Plus récemment, la crise de la COVID-19 a exposé les vulnérabilités des processus de fabrication, ces piliers de l’activité économique, au nom de l’orientation client et d’une production accrue. La demande comprimée, libérée au lendemain des confinements imposés par la pandémie, a été si puissante qu’elle a excédé les capacités de production et des réseaux de logistique connexes. Nous connaissons la suite : l’inflation a grimpé à des sommets inédits en 40 ans. Pour contrer cette poussée inflationniste, le gouvernement américain a adopté une série de mesures législatives. Son objectif : investir plus de 2 000 milliards de dollars américains dans l’économie pour accroître la compétitivité, l’innovation et la productivité industrielle. 

Parmi ces législations, on trouve un projet de loi ambitieux dans le domaine de l’infrastructure. Son but est de renouveler les infrastructures de transport aux États-Unis, renforcer les réseaux à large bande et construire un réseau national de stations de recharge pour les véhicules électriques. Par ailleurs, en adoptant l’Inflation Reduction Act, le gouvernement américain cherche à stimuler l’investissement dans les énergies propres, bonifier les capacités de fabrication sur le marché intérieur, encourager l’approvisionnement de matières critiques et fournir des incitatifs à la commercialisation de technologies propres à la fine pointe. Enfin, par la promulgation du CHIPS and Science Act, les États-Unis souhaitent augmenter leurs capacités de fabrication de semiconducteurs et, de cette façon, sécuriser l’offre de microprocesseurs.

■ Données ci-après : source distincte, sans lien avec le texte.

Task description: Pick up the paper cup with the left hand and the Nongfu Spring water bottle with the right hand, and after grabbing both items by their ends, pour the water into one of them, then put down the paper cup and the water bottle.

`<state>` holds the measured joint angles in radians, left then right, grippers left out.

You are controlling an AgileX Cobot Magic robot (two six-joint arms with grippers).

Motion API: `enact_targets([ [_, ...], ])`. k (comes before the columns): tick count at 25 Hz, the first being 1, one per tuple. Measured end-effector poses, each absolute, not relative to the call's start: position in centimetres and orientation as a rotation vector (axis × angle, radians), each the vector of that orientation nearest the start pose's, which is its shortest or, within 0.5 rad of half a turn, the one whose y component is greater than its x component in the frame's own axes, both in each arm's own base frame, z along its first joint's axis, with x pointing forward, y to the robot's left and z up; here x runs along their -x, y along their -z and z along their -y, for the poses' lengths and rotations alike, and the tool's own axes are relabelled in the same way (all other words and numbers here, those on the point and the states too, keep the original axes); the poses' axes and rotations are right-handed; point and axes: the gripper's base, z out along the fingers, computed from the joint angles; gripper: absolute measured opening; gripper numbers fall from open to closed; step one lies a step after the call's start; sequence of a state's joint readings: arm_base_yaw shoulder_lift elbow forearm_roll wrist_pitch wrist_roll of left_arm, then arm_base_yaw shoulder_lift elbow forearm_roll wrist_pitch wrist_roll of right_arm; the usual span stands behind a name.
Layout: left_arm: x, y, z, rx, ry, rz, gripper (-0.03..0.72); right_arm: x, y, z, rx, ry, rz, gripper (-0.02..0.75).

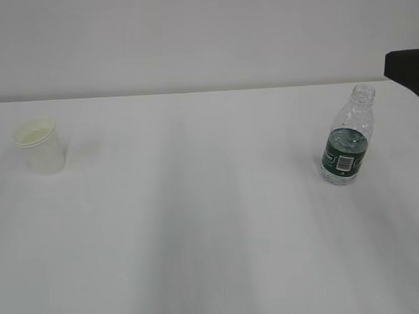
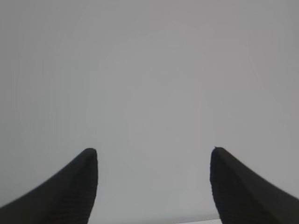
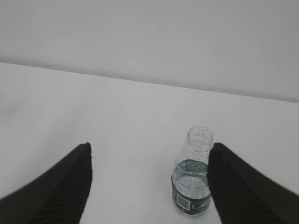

Ces gestes forts du Congrès américain s’inscrivent dans le cadre d’une politique industrielle plus vaste dont la finalité est simple : inciter les entreprises à rapatrier certains éléments de leur chaîne d’approvisionnement. Parallèlement, les administrations locales et des États offrent des incitatifs pour persuader ces entreprises de revenir s’implanter au pays. Aujourd’hui, il est clair que les motifs invoqués vont au-delà de la congestion des chaînes d’approvisionnement et de la résilience des réseaux de logistique. En fait, selon de récents sondages, les consommateurs américains se disent de plus en plus favorables à des politiques du type « Made in America » : plus de 83 % des répondants déclarent être prêts à payer jusqu’à 20 % de plus pour des produits fabriqués au pays.

 

Ce revirement, tant du côté des préférences des consommateurs que dans le paysage politique, a donné des résultats tangibles. Dans le secteur de la fabrication, la valeur de l’investissement dans la construction a bondi de 34 % en 2022, par rapport à une croissance annuelle moyenne de 2,6 % entre 2010 et 2021. Cette hausse est surtout attribuable à l’envolée de 220 % des dépenses affectées à la construction d’usines pour la fabrication de composants informatiques, électroniques et électriques. Cette tendance devrait s’accélérer alors que les États-Unis s’emploient à sécuriser leur accès à des technologies et des matières essentielles, au nom de la prospérité économique et de la sécurité nationale.

Le rapatriement n’est pas le seul volet du cadre de cette politique industrielle en évolution, qui gagne du terrain dans les cercles du pouvoir, à Washington, D.C. La production de panneaux solaires, de véhicules électriques, de piles à combustible à hydrogène, de téléphones intelligents, de matériel médical et d’une myriade d’autres produits nécessite des minéraux critiques et des éléments de terres rares. Or, les États-Unis possèdent à peine 1,3 % des réserves mondiales d’éléments de terres rares, contre 38 % pour la Chine et 10 % pour la Russie. Pour garantir l’accès à ces minéraux et à ces éléments, les États-Unis devront donc faire preuve de plus de créativité. Par exemple, ils pourraient extraire ces minéraux en abondance à partir des immenses quantités de résidus miniers et des multiples ressources aquifères du territoire américain.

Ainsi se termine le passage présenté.